Developing Apama Applications > Apama EPL Reference > Types > Primitive and string data types > string
string
A text string.
Usage
Enclose string literals in double quotes. Values of the string type are sequences of non-null Unicode characters encoded in UTF-8 format. Note that UTF-8 is a variable-width encoding and a character can occupy from 1 to 4 bytes of storage. The characters in the 7-bit ASCII character set are a subset of UTF-8 and occupy a single byte each.
Although string types are discussed as though they are primitive types, they are actually reference types. However, EPL’s string objects are immutable. For example, a statement such as s:=s+" suffix"; creates a new string object and changes the variable s to refer to that new string object. Any other references to the old value continue to point to the old value.

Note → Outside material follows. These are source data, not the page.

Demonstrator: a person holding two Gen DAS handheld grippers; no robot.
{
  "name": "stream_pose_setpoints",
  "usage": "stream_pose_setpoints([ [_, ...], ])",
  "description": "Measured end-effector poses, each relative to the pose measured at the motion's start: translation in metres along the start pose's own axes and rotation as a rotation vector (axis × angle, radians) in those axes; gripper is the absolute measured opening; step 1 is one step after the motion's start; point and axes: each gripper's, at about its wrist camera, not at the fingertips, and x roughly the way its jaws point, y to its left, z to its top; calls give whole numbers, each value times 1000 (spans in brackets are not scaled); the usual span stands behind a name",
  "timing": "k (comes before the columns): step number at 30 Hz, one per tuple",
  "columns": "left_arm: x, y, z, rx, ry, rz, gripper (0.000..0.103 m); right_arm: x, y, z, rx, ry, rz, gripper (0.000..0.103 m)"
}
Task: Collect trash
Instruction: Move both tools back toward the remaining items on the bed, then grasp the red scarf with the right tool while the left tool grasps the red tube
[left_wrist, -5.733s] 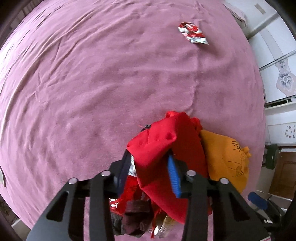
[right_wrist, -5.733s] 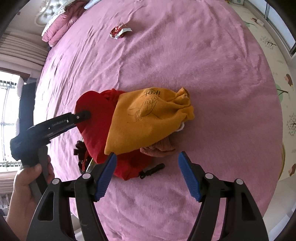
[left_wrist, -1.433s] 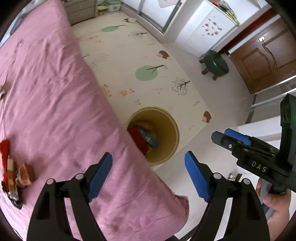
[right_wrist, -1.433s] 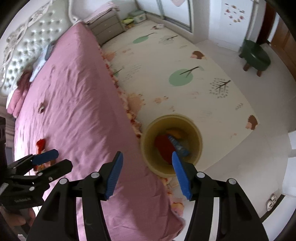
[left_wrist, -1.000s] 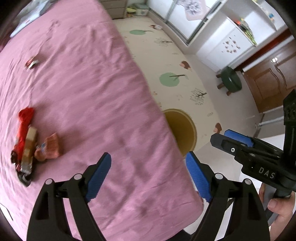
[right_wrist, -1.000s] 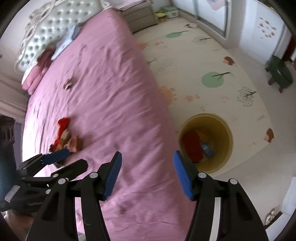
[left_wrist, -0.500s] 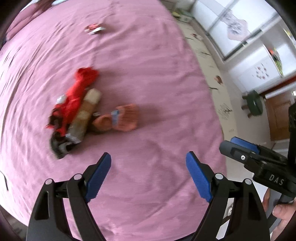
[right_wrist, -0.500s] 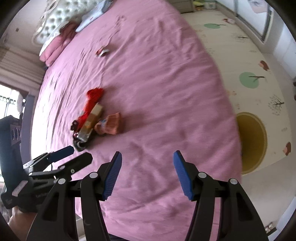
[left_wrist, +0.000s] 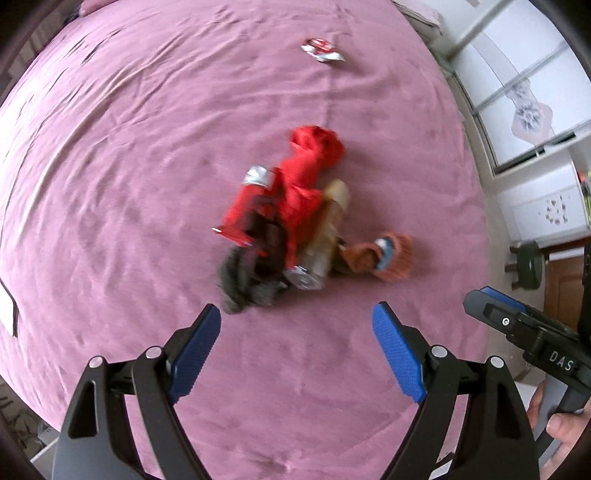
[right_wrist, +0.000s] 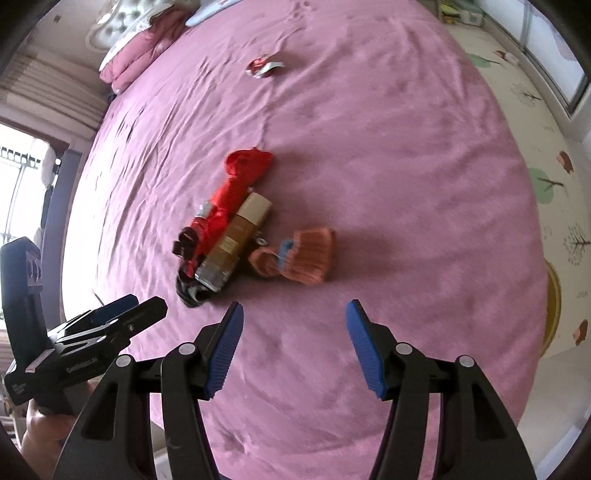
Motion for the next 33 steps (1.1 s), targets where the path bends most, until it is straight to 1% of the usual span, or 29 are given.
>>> stream_pose_setpoints([
  [10, 11, 52, 40, -61, -16, 2, 85, 45, 54, 59, -52, 7, 13, 57],
  [14, 21, 70, 57, -80, -13, 3, 85, 74, 71, 83, -63, 27, 9, 57],
  [22, 46, 91, 75, -120, 14, -13, 85, 118, 82, 107, -72, 76, -16, 57],
  [28, 63, 92, 85, -120, 33, -25, 85, 145, 80, 121, -67, 113, -21, 57],
  [31, 69, 90, 89, -114, 38, -28, 85, 163, 75, 126, -42, 155, -7, 56],
  [32, 70, 89, 91, -114, 39, -30, 85, 166, 74, 126, -35, 160, 1, 52],
  [33, 72, 88, 92, -114, 41, -31, 86, 169, 72, 126, -30, 167, 12, 42],
])
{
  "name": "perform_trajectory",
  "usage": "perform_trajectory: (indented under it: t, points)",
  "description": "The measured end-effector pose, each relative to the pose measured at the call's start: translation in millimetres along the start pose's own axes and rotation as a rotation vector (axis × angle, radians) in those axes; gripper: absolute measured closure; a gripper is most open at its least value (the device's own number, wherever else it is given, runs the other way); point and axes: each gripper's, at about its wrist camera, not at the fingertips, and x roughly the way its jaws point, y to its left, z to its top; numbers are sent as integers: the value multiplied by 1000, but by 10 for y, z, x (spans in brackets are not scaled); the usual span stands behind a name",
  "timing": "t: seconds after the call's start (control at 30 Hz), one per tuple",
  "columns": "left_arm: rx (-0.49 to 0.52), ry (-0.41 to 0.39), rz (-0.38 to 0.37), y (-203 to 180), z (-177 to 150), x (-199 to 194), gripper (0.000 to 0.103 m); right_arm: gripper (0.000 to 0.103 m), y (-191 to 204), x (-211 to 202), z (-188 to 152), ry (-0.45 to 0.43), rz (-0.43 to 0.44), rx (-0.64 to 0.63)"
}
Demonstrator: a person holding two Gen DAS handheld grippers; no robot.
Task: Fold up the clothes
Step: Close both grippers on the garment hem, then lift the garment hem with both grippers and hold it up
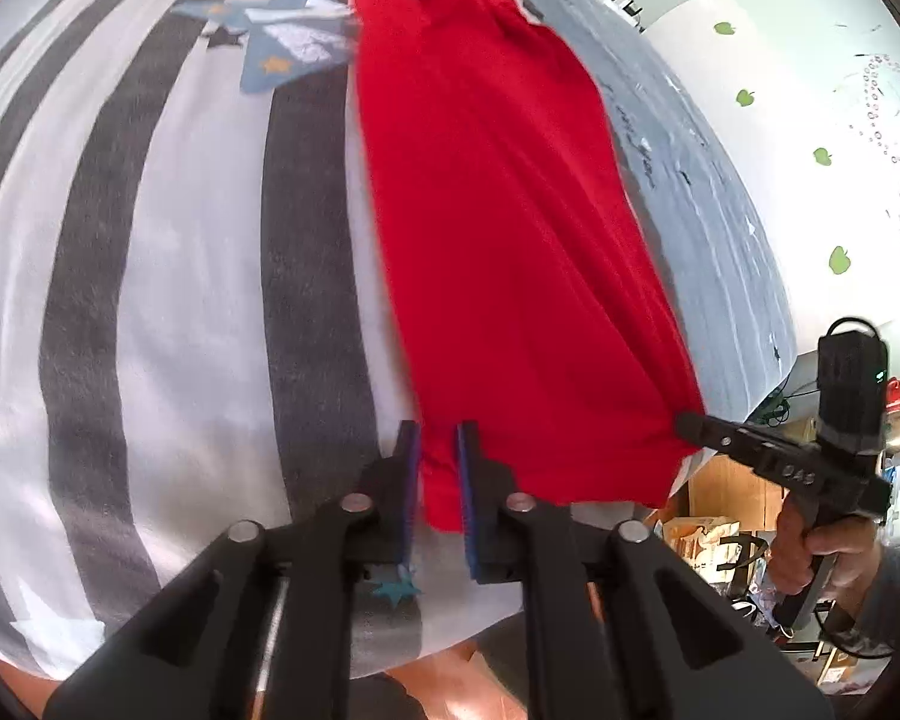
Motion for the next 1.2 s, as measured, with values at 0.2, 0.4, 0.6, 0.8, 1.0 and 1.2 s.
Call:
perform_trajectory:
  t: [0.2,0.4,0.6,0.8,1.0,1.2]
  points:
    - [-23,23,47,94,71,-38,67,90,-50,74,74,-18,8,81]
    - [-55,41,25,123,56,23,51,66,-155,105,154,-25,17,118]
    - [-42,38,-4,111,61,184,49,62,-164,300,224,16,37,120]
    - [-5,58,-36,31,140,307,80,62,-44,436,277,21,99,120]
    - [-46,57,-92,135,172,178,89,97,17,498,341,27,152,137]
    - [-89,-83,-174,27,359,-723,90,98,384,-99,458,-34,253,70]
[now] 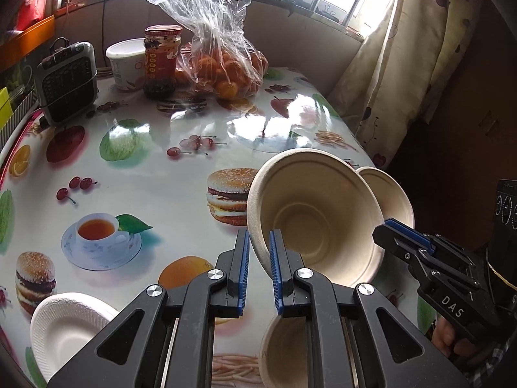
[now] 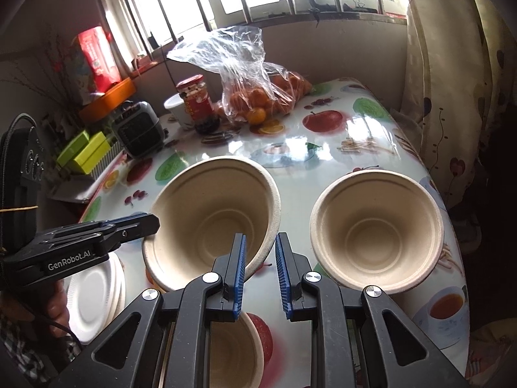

Operations that can return a different string value, such as concatenation, case folding, or trimming white space, always create new strings rather than modifying the existing value in place. The previous value’s storage is recovered later by the EPL runtime garbage collector.
The length of a string is limited by the memory available at runtime, which can be multiple gigabytes. In practice, you are unlikely to exceed the limit in a single string. (The total address space available to the EPL runtime system is limited to roughly four gigabytes when running on a 32-bit system.)
Use the \ to enter special characters in string literals:
To enter this...
Insert this...
" (double quote)
\"
\ (backslash)
\\
newline character
\n
tab character
\t
Operators
The table below lists the EPL operators available for use with string values.
Operator
Description
Result Type
<
Less-than string comparison
boolean
<=
Less-than or equal string comparison
boolean
=
Equal string comparison
boolean
!=
Not equal string comparison
boolean
>=
Greater-than or equal string comparison
boolean
>
Greater-than string comparison
boolean
+
String concatenation
string
When you compare two strings for equality, the result is true if the strings are the same length and each character in one string is identical to the corresponding character at the same position in the other string.
When you compare two strings for less than or greater than, the characters in the strings are compared pairwise according to the numerical values of their Unicode code points. The comparison is case-sensitive so capital letters are not equal to their lower case equivalents. Characters earlier in the character set sort before characters later in the character set. To order two unequal strings, the earliest difference is considered. For example, "abcXdef" sorts earlier than "abcYdef", "abc" sorts earlier than "abcXYZ"; the empty string sorts earliest of all.
Methods
The following methods may be called on values of string type:
StringMethods
*canParse() — returns true if the string argument can be successfully parsed.
*clone(string) — returns a reference to the specified string. When called on a string, the clone() method does not make a copy of the string since strings are immutable.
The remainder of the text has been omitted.